Sunday 1 August 2021

The Novelist, Her Typist and Her Critics

 Feeling my Ivy Compton-Burnett addiction stirring, and not having an unread novel at hand, I decided to read Ivy Compton-Burnett: A Memoir by Cicely Greig. Miss Greig was Ivy's typist from 1946 to 1969, typing each of her manuscripts as it came along and, in the process, becoming a friend as well as an admirer. 
  A typist's memoir – are there any others? – gives a unique perspective on a novelist's work, for the typist experiences it at close quarters, sentence by sentence, reiterating at one remove the work's creation. And Ivy was a great writer of sentences, composed with Ciceronian poise and surgical precision. Miss Greig analyses closely her technique of excising redundant words and dead phraseology – a technique of which, by virtue of her work, she had a close-up view. She and Ivy grew to understand each other in matters of style, both on the page and in life, where Miss Compton-Burnett's stern late-Victorian manner and very unmodern reticence put many off. Miss Greig saw through all that to the humorous and generous essence of Ivy, for whom friendship was the thing above all that made life liveable and worth living. 
  Miss Greig's (I can't bring myself to call her 'Greig') memoir is interesting also in the light it sheds on Ivy's relationship with the critics who reviewed her works. She was always curious to find out what they had to say, but never took any of it very seriously. Reading some of the reviews quoted by Miss Greig, it's easy enough to see why. For example, the reviews for Two Worlds and Their Ways included this from that humourless dullard C.P. Snow: 
'In order to read this novelist at all, much more to get the maximum out of her work, the reader has to perform a creative act himself; he has to supply the glue which sticks novels together, the ordinary commonplaces which make them real in terms of human sense. No novelist has ever asked so much of her readers; I think it is too much.' 
Two Worlds and Their Ways, writes Miss Greig, 'seems to have frightened Elizabeth Jenkins quite out of her wits. I never quite knew what the phrase meant until I read her review: 
"The work is frightening because it is in the true descent of English fiction – and this is what the family has come to. This dehydrated form of imaginative writing is one aspect of the Zeitgeist, of which artificial insemination and the atomic bomb are another."

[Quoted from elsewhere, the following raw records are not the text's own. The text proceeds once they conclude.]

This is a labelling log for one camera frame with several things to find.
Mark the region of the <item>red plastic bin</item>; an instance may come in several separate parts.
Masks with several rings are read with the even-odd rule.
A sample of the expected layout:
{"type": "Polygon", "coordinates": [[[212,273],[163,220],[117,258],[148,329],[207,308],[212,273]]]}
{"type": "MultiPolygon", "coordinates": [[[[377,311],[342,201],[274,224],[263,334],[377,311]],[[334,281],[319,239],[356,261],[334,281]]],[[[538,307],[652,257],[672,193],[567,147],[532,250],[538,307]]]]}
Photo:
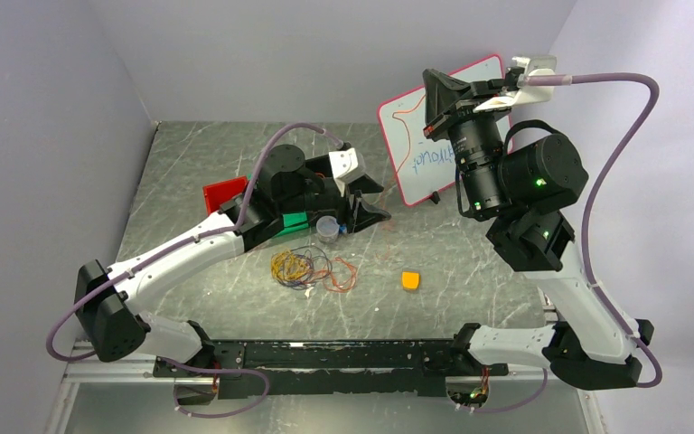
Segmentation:
{"type": "Polygon", "coordinates": [[[230,201],[233,197],[245,191],[248,185],[246,176],[239,176],[215,184],[204,185],[202,188],[206,212],[212,214],[230,201]]]}

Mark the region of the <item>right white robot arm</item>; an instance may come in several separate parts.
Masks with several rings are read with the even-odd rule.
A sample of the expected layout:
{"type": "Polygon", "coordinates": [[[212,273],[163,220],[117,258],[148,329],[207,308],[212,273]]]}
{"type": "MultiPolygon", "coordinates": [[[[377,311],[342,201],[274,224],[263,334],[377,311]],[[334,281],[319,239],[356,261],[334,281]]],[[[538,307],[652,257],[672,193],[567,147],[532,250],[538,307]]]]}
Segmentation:
{"type": "Polygon", "coordinates": [[[423,81],[423,133],[454,151],[459,213],[489,222],[486,237],[496,253],[560,313],[557,323],[532,329],[464,325],[452,347],[454,368],[472,374],[514,363],[550,371],[585,391],[643,387],[639,355],[650,353],[653,325],[626,315],[608,297],[591,265],[588,228],[575,231],[563,215],[581,196],[594,201],[601,181],[590,179],[570,139],[546,122],[522,121],[506,134],[497,123],[516,106],[549,100],[560,86],[634,82],[650,96],[622,139],[627,145],[658,100],[657,82],[639,73],[557,75],[522,67],[480,81],[427,69],[423,81]]]}

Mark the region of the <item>green plastic bin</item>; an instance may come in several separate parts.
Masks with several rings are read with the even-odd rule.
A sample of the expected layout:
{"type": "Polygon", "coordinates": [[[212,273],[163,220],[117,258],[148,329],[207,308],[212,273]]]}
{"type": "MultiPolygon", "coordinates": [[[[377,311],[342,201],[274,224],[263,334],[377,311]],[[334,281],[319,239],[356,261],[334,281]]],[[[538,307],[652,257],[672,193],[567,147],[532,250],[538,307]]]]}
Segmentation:
{"type": "Polygon", "coordinates": [[[306,212],[284,213],[283,229],[277,234],[277,237],[282,237],[297,231],[305,231],[309,227],[310,223],[306,212]]]}

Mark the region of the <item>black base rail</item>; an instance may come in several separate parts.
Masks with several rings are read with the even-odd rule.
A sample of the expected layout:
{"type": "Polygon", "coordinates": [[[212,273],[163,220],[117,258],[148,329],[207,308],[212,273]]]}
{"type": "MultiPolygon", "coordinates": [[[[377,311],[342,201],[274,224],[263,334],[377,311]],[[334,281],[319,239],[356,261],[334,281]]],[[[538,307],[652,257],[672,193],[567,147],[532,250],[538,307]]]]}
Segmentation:
{"type": "Polygon", "coordinates": [[[455,354],[451,339],[273,341],[217,340],[212,367],[223,400],[264,391],[255,372],[266,375],[271,395],[414,392],[444,397],[446,381],[505,376],[507,364],[482,367],[455,354]]]}

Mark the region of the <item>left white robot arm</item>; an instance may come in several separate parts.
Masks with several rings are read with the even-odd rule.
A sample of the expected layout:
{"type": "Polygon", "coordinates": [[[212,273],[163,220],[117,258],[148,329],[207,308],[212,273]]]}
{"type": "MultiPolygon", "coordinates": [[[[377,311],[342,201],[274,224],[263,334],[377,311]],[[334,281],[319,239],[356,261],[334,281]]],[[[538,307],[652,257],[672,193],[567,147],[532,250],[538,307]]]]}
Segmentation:
{"type": "Polygon", "coordinates": [[[303,212],[310,226],[324,216],[355,233],[389,219],[365,202],[383,186],[365,172],[362,155],[348,146],[314,158],[294,145],[268,150],[245,184],[220,208],[180,236],[135,258],[104,267],[93,260],[79,270],[76,312],[94,354],[104,363],[141,353],[171,359],[190,375],[208,372],[214,349],[193,321],[149,312],[169,289],[206,269],[253,250],[278,235],[284,217],[303,212]]]}

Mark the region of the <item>aluminium frame rail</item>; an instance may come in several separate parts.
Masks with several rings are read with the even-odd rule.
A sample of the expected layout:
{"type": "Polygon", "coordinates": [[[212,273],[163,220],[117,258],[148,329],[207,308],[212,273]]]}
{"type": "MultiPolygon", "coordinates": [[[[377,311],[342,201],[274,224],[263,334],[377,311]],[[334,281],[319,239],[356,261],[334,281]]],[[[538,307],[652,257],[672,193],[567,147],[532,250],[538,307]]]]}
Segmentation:
{"type": "Polygon", "coordinates": [[[96,355],[69,362],[63,374],[68,383],[138,384],[151,382],[156,357],[149,354],[130,354],[114,362],[101,362],[96,355]]]}

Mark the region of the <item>orange yellow block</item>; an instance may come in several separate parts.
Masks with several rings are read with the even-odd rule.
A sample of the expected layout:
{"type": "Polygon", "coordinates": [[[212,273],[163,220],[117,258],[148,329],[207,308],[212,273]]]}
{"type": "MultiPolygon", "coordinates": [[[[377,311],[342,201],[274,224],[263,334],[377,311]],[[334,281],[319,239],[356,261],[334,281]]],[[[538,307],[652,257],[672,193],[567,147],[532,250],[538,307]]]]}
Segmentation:
{"type": "Polygon", "coordinates": [[[406,291],[416,291],[421,284],[421,275],[417,271],[403,270],[400,275],[401,286],[406,291]]]}

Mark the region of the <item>clear round container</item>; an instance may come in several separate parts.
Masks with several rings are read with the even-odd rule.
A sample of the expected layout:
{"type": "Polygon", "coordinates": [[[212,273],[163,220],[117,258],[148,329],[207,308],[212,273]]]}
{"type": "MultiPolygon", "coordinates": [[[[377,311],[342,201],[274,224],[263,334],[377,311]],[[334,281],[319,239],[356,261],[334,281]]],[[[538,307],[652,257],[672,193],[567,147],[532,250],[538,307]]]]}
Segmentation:
{"type": "Polygon", "coordinates": [[[339,237],[341,226],[335,217],[325,215],[317,220],[315,230],[320,242],[333,243],[339,237]]]}

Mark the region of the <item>white board with red frame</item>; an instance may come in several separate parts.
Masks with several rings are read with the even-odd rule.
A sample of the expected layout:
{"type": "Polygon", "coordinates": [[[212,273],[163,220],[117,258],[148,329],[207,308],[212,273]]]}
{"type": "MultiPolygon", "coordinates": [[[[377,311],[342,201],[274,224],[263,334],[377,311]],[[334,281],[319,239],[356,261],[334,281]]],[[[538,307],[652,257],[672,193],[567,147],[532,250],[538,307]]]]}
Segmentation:
{"type": "Polygon", "coordinates": [[[408,207],[451,187],[455,179],[455,154],[450,143],[435,142],[423,134],[425,105],[425,89],[418,86],[377,108],[401,201],[408,207]]]}

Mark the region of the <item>black plastic bin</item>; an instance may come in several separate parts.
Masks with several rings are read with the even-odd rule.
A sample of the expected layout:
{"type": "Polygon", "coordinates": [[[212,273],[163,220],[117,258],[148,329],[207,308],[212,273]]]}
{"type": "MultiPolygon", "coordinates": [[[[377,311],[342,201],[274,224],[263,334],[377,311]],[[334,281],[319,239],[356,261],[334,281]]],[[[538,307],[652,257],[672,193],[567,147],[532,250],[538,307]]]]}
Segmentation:
{"type": "Polygon", "coordinates": [[[334,179],[329,155],[315,156],[305,160],[303,174],[308,179],[334,179]]]}

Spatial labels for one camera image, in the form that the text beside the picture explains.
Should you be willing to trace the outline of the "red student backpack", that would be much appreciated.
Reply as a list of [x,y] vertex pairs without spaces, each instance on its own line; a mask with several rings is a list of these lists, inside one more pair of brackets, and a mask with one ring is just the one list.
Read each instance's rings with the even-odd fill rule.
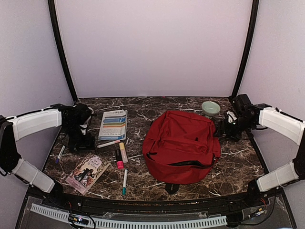
[[146,134],[142,154],[150,174],[169,184],[203,180],[221,158],[214,122],[199,114],[166,111]]

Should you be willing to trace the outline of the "Taming of the Shrew book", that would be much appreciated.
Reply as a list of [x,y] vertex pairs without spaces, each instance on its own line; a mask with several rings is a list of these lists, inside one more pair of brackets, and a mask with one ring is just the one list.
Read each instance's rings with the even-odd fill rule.
[[85,195],[109,166],[110,163],[103,162],[99,156],[88,154],[65,181],[76,191]]

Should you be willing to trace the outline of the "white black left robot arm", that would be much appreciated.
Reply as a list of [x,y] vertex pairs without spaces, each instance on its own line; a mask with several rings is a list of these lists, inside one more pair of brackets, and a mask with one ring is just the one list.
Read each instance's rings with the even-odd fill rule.
[[52,128],[60,128],[68,137],[71,152],[94,149],[94,137],[88,132],[92,108],[85,104],[73,106],[54,104],[40,110],[10,117],[0,117],[0,174],[14,175],[49,194],[49,201],[57,208],[67,204],[62,185],[28,162],[19,152],[17,142]]

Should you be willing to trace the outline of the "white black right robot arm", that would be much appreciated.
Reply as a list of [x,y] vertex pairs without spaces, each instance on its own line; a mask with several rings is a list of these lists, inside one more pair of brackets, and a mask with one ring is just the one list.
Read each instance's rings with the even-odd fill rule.
[[248,95],[231,98],[232,110],[216,125],[215,136],[231,141],[247,132],[255,138],[271,171],[248,184],[243,203],[253,207],[262,193],[305,178],[305,122],[268,104],[253,104]]

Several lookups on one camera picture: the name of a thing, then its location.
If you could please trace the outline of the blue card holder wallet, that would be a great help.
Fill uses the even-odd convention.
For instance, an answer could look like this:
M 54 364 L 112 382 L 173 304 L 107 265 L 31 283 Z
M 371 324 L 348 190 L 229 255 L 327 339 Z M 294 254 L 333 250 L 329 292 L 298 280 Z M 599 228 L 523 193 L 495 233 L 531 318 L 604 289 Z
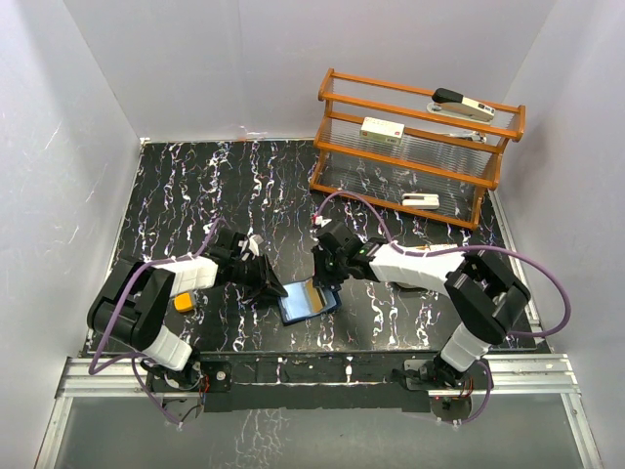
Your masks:
M 288 296 L 279 298 L 278 307 L 281 314 L 282 323 L 284 325 L 290 325 L 293 323 L 308 320 L 326 313 L 333 313 L 341 306 L 341 300 L 337 291 L 334 291 L 337 299 L 337 306 L 330 312 L 314 314 L 311 312 L 309 303 L 309 295 L 306 291 L 306 283 L 312 277 L 305 280 L 291 282 L 284 285 L 284 288 L 288 292 Z

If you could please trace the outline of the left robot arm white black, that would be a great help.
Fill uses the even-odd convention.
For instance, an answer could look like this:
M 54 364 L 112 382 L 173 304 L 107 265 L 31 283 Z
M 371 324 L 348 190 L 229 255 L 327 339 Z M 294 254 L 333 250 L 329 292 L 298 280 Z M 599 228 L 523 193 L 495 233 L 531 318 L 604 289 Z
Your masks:
M 88 327 L 102 336 L 89 373 L 106 368 L 99 359 L 112 339 L 165 368 L 178 388 L 195 387 L 202 367 L 191 359 L 193 347 L 165 325 L 167 309 L 177 296 L 229 283 L 254 297 L 286 298 L 260 243 L 257 235 L 213 224 L 195 252 L 147 262 L 118 260 L 88 312 Z

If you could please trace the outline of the orange credit card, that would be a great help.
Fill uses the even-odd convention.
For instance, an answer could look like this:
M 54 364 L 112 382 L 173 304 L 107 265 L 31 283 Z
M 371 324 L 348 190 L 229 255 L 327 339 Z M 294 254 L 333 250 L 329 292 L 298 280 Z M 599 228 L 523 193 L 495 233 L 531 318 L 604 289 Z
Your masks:
M 321 314 L 332 311 L 338 304 L 335 294 L 330 288 L 315 286 L 312 279 L 306 283 L 311 312 Z

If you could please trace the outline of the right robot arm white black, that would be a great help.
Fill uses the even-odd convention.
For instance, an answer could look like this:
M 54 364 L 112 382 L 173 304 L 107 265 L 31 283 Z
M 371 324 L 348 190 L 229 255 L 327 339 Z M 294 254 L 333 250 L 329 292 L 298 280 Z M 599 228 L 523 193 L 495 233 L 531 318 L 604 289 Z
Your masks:
M 349 279 L 394 283 L 449 298 L 460 324 L 435 357 L 409 379 L 455 388 L 471 366 L 501 344 L 530 300 L 524 283 L 488 250 L 444 253 L 399 247 L 381 238 L 362 241 L 344 223 L 313 219 L 313 284 L 337 291 Z

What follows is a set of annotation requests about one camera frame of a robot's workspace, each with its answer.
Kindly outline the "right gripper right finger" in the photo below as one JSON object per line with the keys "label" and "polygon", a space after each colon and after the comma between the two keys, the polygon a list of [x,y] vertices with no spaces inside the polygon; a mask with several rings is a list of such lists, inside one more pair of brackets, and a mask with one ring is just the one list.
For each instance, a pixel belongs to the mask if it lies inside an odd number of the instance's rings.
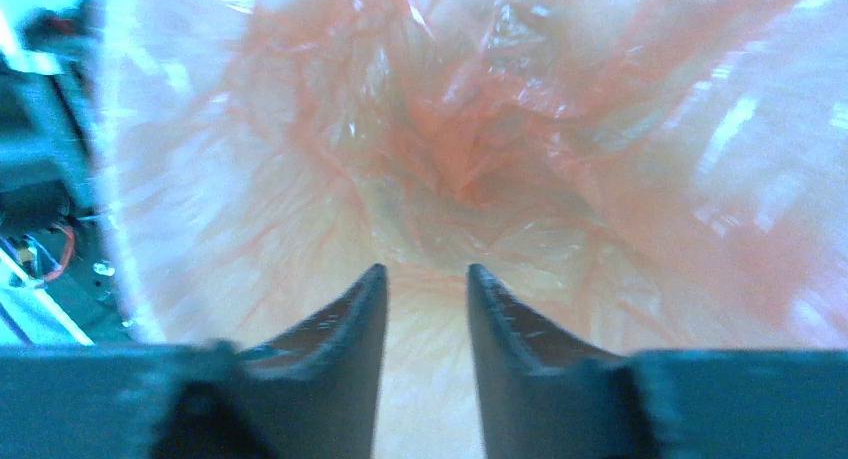
{"label": "right gripper right finger", "polygon": [[661,349],[620,356],[467,274],[490,458],[843,458],[843,350]]}

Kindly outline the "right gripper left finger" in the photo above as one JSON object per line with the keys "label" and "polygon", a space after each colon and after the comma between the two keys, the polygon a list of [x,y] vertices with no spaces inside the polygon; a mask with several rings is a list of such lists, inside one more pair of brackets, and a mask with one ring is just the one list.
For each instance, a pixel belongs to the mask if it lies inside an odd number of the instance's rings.
{"label": "right gripper left finger", "polygon": [[367,458],[388,278],[255,347],[5,346],[5,458]]}

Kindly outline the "red plastic trash bag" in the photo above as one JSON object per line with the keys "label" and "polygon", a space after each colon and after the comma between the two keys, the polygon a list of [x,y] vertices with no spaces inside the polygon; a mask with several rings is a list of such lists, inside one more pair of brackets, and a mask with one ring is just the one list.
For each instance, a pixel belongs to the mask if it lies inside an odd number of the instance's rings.
{"label": "red plastic trash bag", "polygon": [[101,186],[145,342],[374,263],[374,454],[483,454],[482,263],[586,341],[847,344],[847,0],[111,0]]}

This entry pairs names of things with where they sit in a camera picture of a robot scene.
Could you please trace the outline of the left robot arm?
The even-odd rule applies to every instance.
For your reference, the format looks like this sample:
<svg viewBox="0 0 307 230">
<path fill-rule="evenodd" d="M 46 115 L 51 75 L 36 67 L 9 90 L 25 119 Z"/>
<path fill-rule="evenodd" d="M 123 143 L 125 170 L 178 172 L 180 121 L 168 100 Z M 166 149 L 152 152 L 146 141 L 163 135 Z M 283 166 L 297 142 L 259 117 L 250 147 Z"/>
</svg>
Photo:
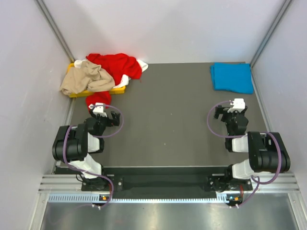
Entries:
<svg viewBox="0 0 307 230">
<path fill-rule="evenodd" d="M 56 161 L 67 163 L 77 171 L 76 179 L 84 191 L 112 190 L 104 167 L 92 155 L 103 153 L 105 141 L 101 136 L 107 127 L 120 125 L 120 113 L 111 112 L 111 117 L 91 114 L 77 126 L 61 126 L 52 146 Z"/>
</svg>

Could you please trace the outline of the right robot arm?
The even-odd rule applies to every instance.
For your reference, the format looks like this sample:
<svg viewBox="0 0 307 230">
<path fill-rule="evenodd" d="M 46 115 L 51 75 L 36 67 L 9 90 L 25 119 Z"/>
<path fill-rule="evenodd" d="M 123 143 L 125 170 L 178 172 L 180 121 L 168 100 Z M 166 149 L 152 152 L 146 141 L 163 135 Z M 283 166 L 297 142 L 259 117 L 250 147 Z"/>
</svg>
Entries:
<svg viewBox="0 0 307 230">
<path fill-rule="evenodd" d="M 225 139 L 225 148 L 229 152 L 248 154 L 248 159 L 229 165 L 224 171 L 224 176 L 218 179 L 231 190 L 251 180 L 256 181 L 256 176 L 273 173 L 272 179 L 261 182 L 261 184 L 269 184 L 279 174 L 288 172 L 291 166 L 290 157 L 278 132 L 246 131 L 247 108 L 247 106 L 235 105 L 234 101 L 230 102 L 229 107 L 218 104 L 213 108 L 214 119 L 221 116 L 221 122 L 226 126 L 227 135 L 222 136 Z"/>
</svg>

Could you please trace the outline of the beige t shirt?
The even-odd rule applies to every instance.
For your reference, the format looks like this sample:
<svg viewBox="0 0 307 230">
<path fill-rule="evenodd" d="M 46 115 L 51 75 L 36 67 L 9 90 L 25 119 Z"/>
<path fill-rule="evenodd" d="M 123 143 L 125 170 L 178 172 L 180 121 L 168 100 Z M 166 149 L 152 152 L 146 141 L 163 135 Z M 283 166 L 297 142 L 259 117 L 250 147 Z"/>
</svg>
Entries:
<svg viewBox="0 0 307 230">
<path fill-rule="evenodd" d="M 83 60 L 79 67 L 70 68 L 59 90 L 65 95 L 71 95 L 83 91 L 106 92 L 113 87 L 115 80 L 101 65 Z"/>
</svg>

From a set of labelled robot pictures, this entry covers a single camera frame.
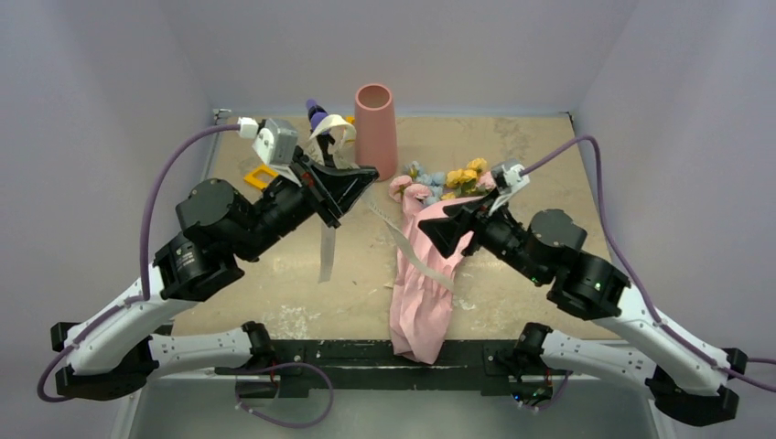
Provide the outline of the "cream printed ribbon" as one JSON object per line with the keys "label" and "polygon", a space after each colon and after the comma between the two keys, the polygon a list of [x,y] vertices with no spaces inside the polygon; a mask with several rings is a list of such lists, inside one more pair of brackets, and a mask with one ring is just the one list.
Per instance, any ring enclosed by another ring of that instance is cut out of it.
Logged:
{"label": "cream printed ribbon", "polygon": [[340,149],[352,143],[356,139],[357,130],[355,126],[346,121],[338,114],[328,114],[320,121],[311,123],[310,141],[314,141],[323,134],[329,133],[334,128],[342,130],[341,138],[334,142],[330,153],[334,163],[341,164],[341,168],[325,166],[318,177],[318,180],[324,184],[326,190],[334,199],[334,205],[341,211],[350,210],[357,201],[363,201],[370,211],[379,217],[390,231],[397,250],[404,256],[407,262],[413,265],[418,272],[426,277],[436,281],[449,291],[454,289],[454,282],[432,268],[425,265],[415,254],[413,245],[404,236],[403,230],[394,224],[394,222],[382,212],[377,203],[372,199],[370,186],[375,181],[376,174],[373,168],[367,166],[358,167],[353,163],[345,161],[340,155]]}

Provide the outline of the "pink flower bouquet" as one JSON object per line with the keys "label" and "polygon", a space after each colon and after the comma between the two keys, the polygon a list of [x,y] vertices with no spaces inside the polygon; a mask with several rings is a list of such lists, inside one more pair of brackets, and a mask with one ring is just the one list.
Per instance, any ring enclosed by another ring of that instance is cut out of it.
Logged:
{"label": "pink flower bouquet", "polygon": [[394,354],[425,364],[437,360],[453,311],[451,286],[471,240],[465,235],[451,256],[443,256],[419,229],[419,222],[440,219],[444,207],[473,200],[493,188],[483,158],[447,173],[427,173],[413,162],[390,183],[388,193],[404,215],[389,308]]}

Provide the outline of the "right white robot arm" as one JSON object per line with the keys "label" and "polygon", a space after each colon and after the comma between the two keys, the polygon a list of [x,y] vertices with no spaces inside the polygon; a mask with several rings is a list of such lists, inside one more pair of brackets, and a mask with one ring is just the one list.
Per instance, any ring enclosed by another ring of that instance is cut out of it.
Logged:
{"label": "right white robot arm", "polygon": [[627,386],[651,399],[664,415],[695,427],[733,420],[738,395],[728,387],[748,358],[737,348],[716,348],[651,313],[641,291],[621,270],[583,248],[587,234],[560,209],[518,222],[492,197],[447,206],[419,229],[443,255],[463,238],[466,253],[485,249],[578,319],[617,334],[629,347],[614,348],[571,337],[549,326],[525,325],[510,352],[498,356],[516,377],[539,369],[574,371]]}

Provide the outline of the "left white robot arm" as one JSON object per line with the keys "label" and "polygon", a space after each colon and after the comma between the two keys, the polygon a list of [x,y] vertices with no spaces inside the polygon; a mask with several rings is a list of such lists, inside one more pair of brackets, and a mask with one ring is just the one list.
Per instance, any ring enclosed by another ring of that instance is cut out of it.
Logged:
{"label": "left white robot arm", "polygon": [[306,157],[295,159],[290,170],[256,201],[219,178],[195,186],[176,208],[180,232],[156,252],[145,279],[99,315],[51,329],[59,353],[50,372],[58,399],[111,401],[149,380],[208,367],[268,370],[275,349],[261,323],[209,336],[165,336],[160,328],[239,281],[240,262],[257,262],[306,220],[316,216],[326,227],[338,227],[379,176],[371,166],[337,169]]}

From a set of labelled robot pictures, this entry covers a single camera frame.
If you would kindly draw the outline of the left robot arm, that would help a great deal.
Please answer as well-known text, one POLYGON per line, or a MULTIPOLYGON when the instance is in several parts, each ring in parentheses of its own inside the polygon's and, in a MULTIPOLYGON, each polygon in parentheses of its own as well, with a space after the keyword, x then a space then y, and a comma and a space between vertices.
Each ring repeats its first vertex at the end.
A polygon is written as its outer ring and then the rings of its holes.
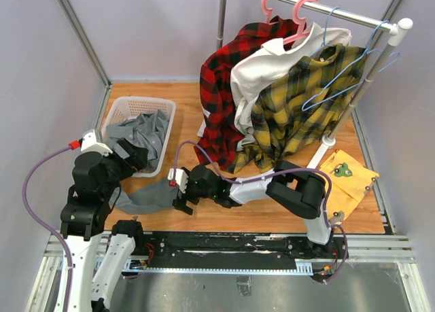
POLYGON ((105 221, 120 182, 147 166, 147 149, 119 139, 103 153, 81 153, 74 162, 67 204, 60 214, 60 233, 67 244, 58 306, 67 311, 108 311, 128 257, 145 248, 142 225, 122 220, 112 229, 102 263, 95 259, 105 221))

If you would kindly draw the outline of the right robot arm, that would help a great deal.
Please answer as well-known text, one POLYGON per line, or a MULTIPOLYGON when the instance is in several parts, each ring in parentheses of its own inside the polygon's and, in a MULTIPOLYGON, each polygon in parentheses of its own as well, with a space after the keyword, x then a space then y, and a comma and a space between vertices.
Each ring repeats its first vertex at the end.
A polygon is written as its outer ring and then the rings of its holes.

Poor Ivy! And how we laughed over that one.'
Philip Toynbee, on the other hand, complained that Ivy's novels weren't frightening enough and didn't rise to the strenuous demands of the age (as defined by P. Toynbee). Her plots, he writes, 
'do not harrow or purge us, and we live in a sad age when not to be harrowed is not to be wholly won. We can only give full admiration where we have ourselves been given pain [!]. Nor is this demand as perverted as it might seem in this bare form. In so far as she fails to disturb us, Miss Compton-Burnett fails.'
  Well, there is plenty wrong with the fiction reviewers of today, but at least they don't write like that. We must be thankful.